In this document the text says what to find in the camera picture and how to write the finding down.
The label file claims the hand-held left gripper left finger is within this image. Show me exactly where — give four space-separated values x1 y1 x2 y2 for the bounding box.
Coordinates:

※

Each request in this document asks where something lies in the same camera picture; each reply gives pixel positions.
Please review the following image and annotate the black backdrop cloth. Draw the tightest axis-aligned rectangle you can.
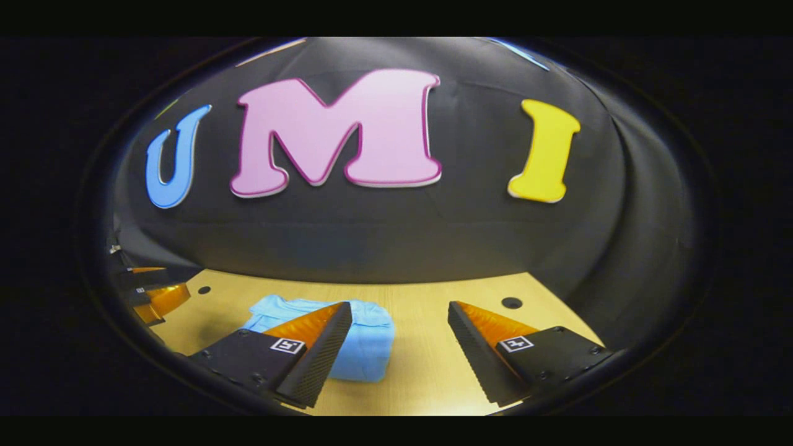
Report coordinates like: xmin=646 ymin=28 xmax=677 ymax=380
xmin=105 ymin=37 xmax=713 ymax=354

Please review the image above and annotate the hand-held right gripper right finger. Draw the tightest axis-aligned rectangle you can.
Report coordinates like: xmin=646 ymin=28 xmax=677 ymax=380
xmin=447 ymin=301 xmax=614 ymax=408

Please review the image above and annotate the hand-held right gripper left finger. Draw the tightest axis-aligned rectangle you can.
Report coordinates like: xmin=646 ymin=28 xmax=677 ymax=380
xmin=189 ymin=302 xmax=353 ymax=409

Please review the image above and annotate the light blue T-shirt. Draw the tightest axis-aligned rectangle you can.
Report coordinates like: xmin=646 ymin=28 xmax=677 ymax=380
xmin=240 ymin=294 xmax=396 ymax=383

※

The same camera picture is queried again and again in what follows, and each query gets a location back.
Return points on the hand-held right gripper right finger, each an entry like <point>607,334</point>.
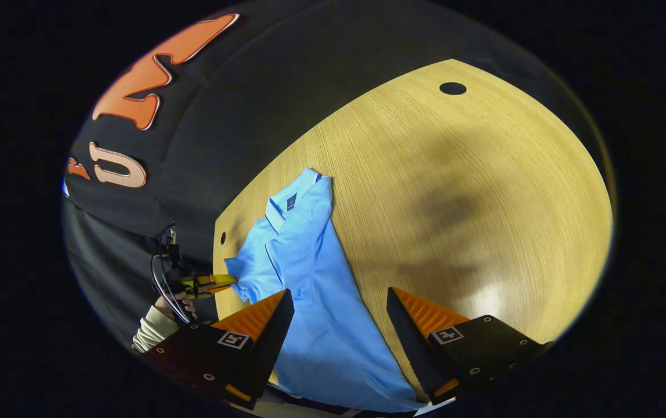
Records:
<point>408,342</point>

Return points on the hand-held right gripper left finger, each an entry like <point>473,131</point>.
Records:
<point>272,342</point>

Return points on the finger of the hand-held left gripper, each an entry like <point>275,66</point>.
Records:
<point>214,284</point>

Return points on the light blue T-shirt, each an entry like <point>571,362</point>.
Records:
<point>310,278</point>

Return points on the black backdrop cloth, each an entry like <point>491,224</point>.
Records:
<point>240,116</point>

※

For this exercise, please set down exactly the lines of the listing above from the line with "The same camera picture is" up to and including the line with "<point>240,116</point>", and no pictures.

ANSWER SECTION
The same camera picture is queried again and again in what follows, and each query gets a location back.
Return points on the hand-held right gripper right finger, each an entry like <point>607,334</point>.
Records:
<point>408,342</point>

Return points on the hand-held right gripper left finger, each an entry like <point>473,131</point>.
Records:
<point>272,342</point>

Return points on the finger of the hand-held left gripper, each an entry like <point>275,66</point>.
Records:
<point>214,284</point>

Return points on the light blue T-shirt, each an entry like <point>571,362</point>.
Records:
<point>310,278</point>

Return points on the black backdrop cloth, each an entry like <point>491,224</point>.
Records:
<point>240,116</point>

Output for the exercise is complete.